## REQUIREMENT
In the data below, how many lines include the string "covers"? Give only the number.

──────── SOURCE MATERIAL ────────

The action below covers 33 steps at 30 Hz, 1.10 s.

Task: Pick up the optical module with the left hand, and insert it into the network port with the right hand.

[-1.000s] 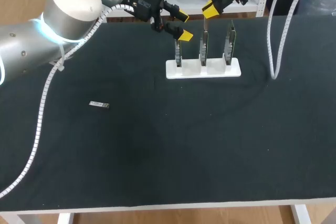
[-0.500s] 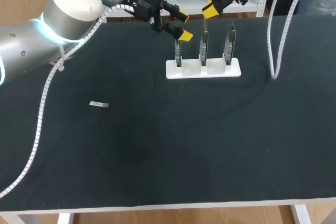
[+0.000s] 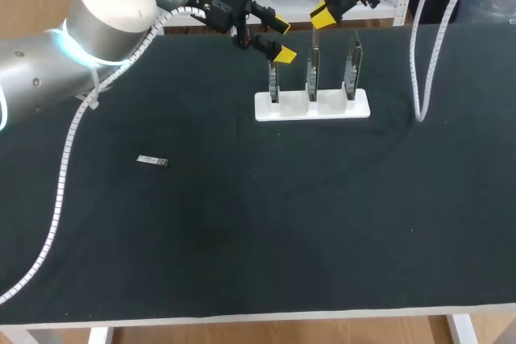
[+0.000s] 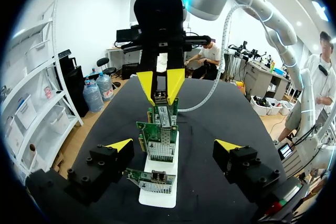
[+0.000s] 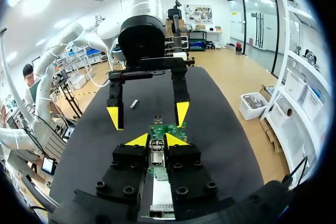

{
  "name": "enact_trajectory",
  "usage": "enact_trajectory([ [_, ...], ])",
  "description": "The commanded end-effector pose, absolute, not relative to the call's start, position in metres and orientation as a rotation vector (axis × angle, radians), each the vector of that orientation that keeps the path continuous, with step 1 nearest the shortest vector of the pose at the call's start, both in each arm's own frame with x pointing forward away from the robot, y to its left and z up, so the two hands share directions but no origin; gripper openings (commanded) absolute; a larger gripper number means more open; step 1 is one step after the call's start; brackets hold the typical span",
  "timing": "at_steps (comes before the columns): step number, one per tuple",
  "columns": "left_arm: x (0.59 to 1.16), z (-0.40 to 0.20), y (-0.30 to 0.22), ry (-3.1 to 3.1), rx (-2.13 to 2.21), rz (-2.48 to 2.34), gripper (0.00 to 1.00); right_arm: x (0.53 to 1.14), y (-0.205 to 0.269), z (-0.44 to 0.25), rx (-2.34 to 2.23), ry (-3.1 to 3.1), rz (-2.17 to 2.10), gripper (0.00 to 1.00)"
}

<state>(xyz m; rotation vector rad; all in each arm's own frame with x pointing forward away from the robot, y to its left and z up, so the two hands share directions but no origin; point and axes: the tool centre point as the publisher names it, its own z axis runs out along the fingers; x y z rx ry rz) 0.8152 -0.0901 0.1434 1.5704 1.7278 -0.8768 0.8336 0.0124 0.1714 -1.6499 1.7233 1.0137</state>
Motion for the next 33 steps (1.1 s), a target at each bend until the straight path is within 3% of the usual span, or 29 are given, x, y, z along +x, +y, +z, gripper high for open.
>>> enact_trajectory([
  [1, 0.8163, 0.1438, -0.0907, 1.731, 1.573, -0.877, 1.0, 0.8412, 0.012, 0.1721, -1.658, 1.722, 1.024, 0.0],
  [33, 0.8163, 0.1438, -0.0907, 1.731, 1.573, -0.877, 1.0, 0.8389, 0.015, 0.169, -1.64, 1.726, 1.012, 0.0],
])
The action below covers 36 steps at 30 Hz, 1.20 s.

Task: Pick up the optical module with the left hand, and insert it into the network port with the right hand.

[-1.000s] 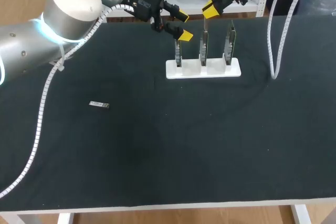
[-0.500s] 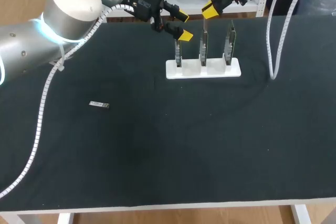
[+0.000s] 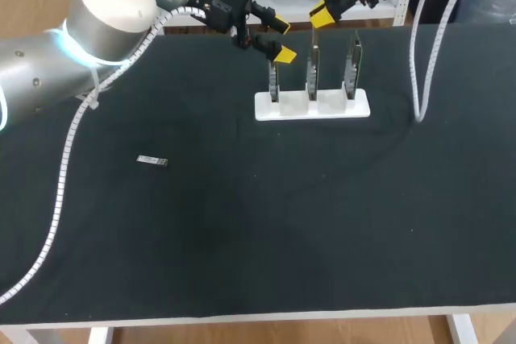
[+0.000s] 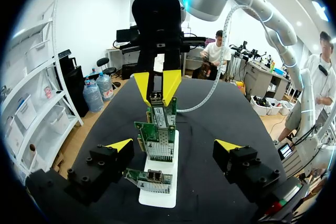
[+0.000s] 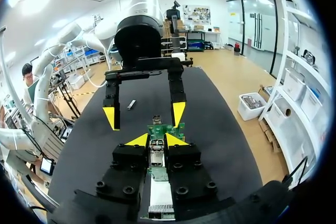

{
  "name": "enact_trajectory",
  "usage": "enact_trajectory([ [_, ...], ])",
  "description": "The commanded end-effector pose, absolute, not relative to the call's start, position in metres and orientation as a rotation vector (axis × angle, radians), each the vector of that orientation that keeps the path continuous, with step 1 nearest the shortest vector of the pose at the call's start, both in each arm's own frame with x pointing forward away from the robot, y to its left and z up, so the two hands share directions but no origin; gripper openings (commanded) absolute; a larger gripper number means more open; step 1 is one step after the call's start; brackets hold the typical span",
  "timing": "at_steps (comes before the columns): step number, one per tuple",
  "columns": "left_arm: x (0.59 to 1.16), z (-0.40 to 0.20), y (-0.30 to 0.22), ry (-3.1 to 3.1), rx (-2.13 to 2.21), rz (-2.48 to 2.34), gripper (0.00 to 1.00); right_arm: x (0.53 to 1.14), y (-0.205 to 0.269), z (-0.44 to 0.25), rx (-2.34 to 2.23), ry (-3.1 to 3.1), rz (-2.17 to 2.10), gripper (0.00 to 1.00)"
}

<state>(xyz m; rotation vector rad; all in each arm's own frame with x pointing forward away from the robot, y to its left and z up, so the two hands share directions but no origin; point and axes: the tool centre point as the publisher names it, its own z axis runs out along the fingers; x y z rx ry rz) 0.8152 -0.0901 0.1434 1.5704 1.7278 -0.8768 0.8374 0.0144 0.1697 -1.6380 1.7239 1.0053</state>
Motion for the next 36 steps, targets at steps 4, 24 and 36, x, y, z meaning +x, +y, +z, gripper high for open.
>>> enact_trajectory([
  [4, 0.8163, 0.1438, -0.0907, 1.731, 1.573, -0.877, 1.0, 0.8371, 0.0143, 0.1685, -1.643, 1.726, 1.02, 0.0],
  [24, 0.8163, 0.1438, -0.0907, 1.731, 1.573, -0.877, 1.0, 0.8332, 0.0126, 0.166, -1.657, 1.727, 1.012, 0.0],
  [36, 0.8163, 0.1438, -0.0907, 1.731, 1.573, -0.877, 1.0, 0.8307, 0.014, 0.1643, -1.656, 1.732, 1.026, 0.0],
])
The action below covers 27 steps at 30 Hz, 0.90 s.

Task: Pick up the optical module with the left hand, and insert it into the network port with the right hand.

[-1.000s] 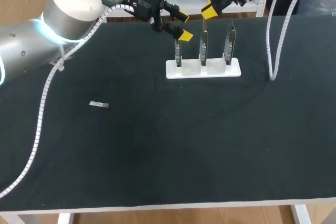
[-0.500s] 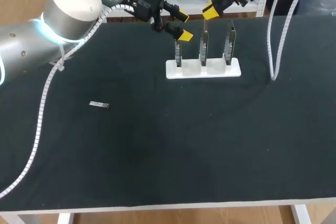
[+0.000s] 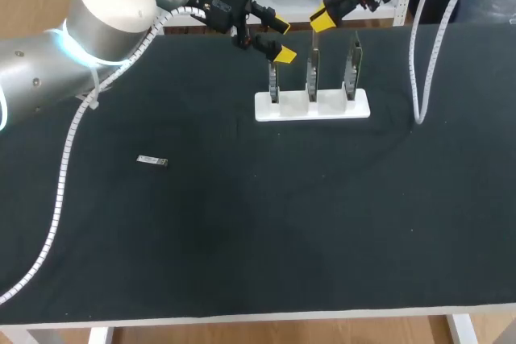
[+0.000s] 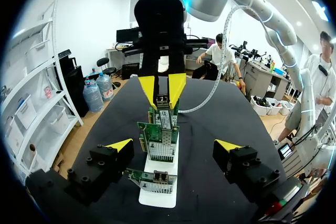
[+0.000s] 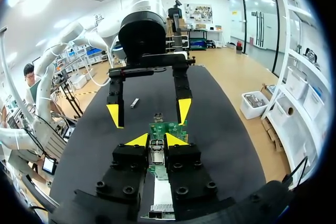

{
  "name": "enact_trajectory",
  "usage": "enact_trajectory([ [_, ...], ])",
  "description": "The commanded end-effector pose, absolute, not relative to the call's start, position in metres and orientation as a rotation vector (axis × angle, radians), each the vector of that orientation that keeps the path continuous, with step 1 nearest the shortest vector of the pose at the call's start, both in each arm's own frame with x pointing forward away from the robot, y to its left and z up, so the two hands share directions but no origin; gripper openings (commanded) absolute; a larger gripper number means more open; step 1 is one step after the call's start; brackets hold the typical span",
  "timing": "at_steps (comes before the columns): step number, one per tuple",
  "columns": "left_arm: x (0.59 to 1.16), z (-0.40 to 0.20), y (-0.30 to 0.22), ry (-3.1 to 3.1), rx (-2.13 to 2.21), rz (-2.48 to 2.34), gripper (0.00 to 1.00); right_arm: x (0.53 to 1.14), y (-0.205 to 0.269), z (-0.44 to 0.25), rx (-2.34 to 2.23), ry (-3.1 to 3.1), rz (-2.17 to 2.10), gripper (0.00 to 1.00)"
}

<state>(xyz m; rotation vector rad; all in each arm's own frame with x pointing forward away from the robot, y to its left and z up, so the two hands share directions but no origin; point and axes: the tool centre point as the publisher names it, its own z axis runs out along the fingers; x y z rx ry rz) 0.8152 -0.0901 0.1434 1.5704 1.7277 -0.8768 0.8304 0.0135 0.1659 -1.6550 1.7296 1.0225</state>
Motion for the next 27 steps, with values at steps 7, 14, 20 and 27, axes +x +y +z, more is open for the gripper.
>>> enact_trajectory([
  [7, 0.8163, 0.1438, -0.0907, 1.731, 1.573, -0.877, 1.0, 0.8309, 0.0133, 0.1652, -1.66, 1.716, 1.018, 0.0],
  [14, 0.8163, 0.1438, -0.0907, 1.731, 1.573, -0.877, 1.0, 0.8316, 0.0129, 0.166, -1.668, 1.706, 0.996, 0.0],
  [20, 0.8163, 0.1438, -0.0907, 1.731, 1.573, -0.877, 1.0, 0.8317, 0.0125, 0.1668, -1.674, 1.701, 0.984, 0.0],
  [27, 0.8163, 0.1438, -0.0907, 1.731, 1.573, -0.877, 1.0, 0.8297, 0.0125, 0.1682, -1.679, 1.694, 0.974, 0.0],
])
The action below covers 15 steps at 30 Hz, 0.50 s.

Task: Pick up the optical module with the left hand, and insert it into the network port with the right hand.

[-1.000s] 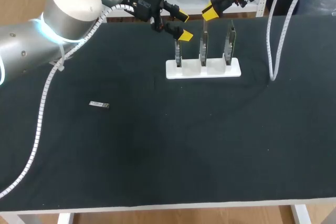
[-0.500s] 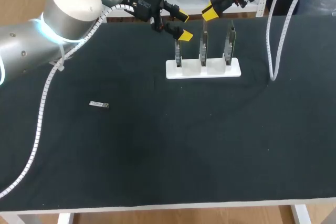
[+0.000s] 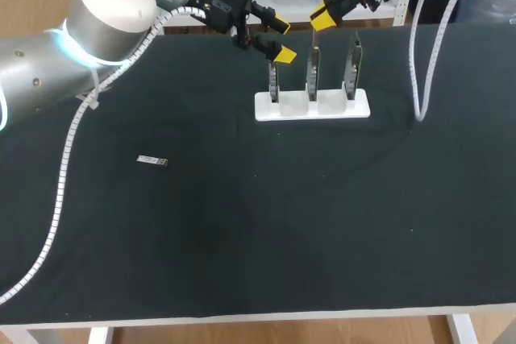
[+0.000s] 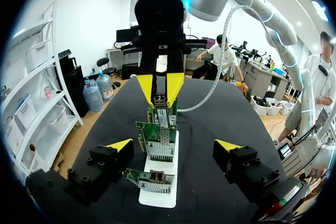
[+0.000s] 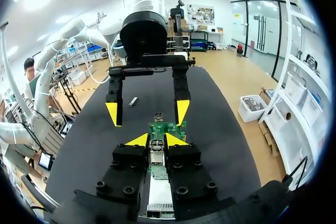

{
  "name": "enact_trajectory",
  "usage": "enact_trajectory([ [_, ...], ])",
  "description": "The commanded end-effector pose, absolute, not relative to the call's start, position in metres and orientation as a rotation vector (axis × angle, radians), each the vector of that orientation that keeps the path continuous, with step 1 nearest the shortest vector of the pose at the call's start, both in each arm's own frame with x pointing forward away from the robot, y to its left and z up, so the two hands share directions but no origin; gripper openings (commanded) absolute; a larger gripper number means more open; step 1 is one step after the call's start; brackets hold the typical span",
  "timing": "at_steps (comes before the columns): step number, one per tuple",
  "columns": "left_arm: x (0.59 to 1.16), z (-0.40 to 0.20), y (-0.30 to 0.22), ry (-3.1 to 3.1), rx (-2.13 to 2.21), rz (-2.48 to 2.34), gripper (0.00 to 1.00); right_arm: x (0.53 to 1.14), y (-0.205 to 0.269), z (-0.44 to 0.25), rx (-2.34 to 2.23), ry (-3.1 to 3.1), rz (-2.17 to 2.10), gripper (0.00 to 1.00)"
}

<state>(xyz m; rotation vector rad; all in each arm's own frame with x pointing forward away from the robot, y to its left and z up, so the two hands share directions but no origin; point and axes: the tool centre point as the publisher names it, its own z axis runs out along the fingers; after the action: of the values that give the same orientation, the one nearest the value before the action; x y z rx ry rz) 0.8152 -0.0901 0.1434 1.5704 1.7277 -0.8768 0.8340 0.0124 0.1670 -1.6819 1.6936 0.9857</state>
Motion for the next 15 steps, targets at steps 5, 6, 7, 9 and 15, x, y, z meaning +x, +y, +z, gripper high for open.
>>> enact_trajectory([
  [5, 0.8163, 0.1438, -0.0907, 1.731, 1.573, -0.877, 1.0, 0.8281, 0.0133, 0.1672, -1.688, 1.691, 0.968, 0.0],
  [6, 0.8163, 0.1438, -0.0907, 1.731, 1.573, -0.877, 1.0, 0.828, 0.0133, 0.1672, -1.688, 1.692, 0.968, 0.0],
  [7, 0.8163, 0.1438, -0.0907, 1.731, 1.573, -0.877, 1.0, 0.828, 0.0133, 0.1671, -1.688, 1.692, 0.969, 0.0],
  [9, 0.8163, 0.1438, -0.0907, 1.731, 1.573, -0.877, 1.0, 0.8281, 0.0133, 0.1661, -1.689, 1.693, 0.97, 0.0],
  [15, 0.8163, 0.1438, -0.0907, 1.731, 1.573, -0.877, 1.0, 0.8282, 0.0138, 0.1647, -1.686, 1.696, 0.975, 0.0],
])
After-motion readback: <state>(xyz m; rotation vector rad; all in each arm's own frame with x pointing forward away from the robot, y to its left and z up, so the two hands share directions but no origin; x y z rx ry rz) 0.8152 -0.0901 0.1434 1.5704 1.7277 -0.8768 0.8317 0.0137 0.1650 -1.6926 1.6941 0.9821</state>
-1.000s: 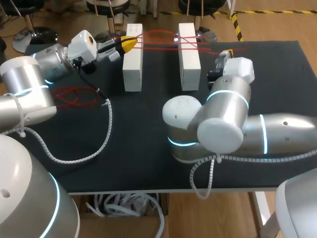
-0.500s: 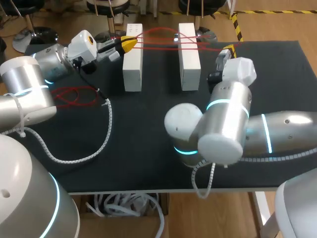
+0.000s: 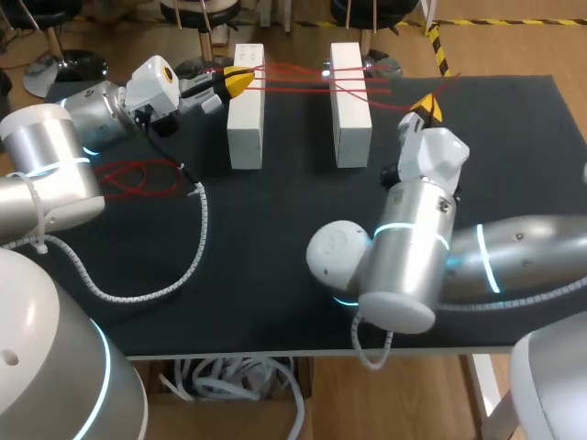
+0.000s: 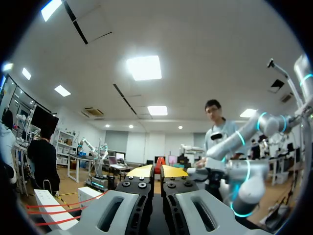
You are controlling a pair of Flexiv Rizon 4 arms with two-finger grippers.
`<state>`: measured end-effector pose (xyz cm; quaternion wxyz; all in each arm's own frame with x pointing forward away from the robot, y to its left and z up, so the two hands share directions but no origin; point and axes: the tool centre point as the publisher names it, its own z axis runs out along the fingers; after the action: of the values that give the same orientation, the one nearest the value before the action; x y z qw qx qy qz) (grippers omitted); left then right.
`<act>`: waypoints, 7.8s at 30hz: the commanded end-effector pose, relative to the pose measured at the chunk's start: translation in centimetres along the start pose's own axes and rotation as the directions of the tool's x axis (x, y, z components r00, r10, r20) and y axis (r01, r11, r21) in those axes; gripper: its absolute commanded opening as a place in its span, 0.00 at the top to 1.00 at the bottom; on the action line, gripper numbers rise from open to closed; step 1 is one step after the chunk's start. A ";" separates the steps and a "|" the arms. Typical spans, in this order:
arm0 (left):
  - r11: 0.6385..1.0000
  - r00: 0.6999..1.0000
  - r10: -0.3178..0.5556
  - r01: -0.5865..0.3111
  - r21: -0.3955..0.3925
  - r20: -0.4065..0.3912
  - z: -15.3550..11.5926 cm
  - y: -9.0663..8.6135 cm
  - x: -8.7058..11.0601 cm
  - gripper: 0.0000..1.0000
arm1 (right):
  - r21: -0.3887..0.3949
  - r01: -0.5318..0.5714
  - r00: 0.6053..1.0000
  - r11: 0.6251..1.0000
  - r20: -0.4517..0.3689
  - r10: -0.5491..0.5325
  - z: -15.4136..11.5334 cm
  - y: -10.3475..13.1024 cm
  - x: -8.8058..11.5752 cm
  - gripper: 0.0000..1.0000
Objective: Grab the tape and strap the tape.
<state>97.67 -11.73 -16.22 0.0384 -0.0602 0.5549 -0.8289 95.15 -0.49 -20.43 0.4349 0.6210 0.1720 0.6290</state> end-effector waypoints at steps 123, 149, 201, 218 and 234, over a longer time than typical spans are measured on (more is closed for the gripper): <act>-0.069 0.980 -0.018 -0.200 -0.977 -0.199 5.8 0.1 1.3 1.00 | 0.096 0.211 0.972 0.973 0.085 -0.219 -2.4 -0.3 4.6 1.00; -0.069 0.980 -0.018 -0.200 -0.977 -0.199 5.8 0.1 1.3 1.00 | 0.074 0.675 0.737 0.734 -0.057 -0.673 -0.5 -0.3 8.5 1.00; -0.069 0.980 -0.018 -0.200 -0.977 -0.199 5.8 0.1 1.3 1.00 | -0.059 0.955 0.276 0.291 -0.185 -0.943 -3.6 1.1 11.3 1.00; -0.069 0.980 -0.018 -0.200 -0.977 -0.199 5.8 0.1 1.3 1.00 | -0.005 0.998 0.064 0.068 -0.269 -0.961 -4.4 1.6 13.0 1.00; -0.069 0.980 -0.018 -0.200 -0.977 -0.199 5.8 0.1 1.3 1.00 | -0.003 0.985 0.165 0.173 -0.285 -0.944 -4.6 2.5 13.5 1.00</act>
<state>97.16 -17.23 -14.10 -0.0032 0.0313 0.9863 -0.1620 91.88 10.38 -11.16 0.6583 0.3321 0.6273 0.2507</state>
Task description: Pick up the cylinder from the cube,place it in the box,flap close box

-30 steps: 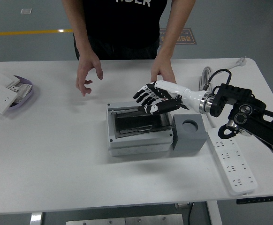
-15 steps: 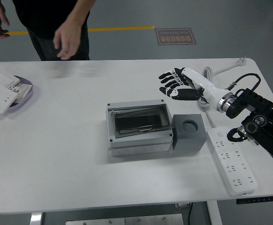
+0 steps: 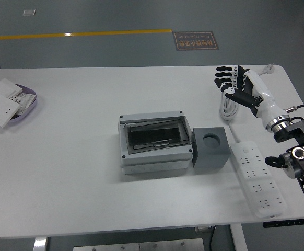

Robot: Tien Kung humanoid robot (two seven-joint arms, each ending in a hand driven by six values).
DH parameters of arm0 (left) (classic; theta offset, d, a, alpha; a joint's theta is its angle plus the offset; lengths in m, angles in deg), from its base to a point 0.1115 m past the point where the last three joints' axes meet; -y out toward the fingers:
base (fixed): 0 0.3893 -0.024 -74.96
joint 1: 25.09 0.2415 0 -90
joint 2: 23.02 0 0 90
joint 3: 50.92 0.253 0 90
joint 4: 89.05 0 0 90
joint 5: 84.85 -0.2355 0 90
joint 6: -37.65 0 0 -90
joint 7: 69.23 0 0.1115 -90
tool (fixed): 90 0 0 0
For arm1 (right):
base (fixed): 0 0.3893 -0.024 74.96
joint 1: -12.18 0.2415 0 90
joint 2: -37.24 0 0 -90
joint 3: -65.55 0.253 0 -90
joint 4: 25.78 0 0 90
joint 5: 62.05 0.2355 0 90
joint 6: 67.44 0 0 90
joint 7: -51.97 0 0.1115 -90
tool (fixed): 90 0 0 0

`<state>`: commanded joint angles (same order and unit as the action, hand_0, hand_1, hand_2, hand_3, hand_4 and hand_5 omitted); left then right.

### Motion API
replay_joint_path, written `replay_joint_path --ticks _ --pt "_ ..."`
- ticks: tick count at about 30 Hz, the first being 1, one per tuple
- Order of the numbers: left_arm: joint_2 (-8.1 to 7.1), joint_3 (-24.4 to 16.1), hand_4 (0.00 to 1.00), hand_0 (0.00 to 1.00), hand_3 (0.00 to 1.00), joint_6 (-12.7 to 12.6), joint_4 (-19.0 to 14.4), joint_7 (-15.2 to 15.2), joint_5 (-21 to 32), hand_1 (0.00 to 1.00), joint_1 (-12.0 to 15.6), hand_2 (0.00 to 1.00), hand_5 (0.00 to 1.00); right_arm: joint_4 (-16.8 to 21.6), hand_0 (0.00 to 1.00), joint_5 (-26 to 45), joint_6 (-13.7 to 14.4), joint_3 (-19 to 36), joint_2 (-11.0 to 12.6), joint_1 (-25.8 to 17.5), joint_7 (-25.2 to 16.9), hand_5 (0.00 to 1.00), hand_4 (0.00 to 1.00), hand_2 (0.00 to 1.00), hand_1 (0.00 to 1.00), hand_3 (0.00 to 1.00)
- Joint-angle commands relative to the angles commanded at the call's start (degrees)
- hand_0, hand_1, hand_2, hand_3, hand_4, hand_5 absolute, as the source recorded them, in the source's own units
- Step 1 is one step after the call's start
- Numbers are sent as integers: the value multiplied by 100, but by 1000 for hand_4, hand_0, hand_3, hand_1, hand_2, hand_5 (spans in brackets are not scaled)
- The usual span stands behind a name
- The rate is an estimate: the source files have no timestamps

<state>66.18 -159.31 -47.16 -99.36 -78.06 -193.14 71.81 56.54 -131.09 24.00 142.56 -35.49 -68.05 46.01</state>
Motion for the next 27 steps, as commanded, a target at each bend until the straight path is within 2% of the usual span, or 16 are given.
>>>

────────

## WRITTEN SOLUTION
4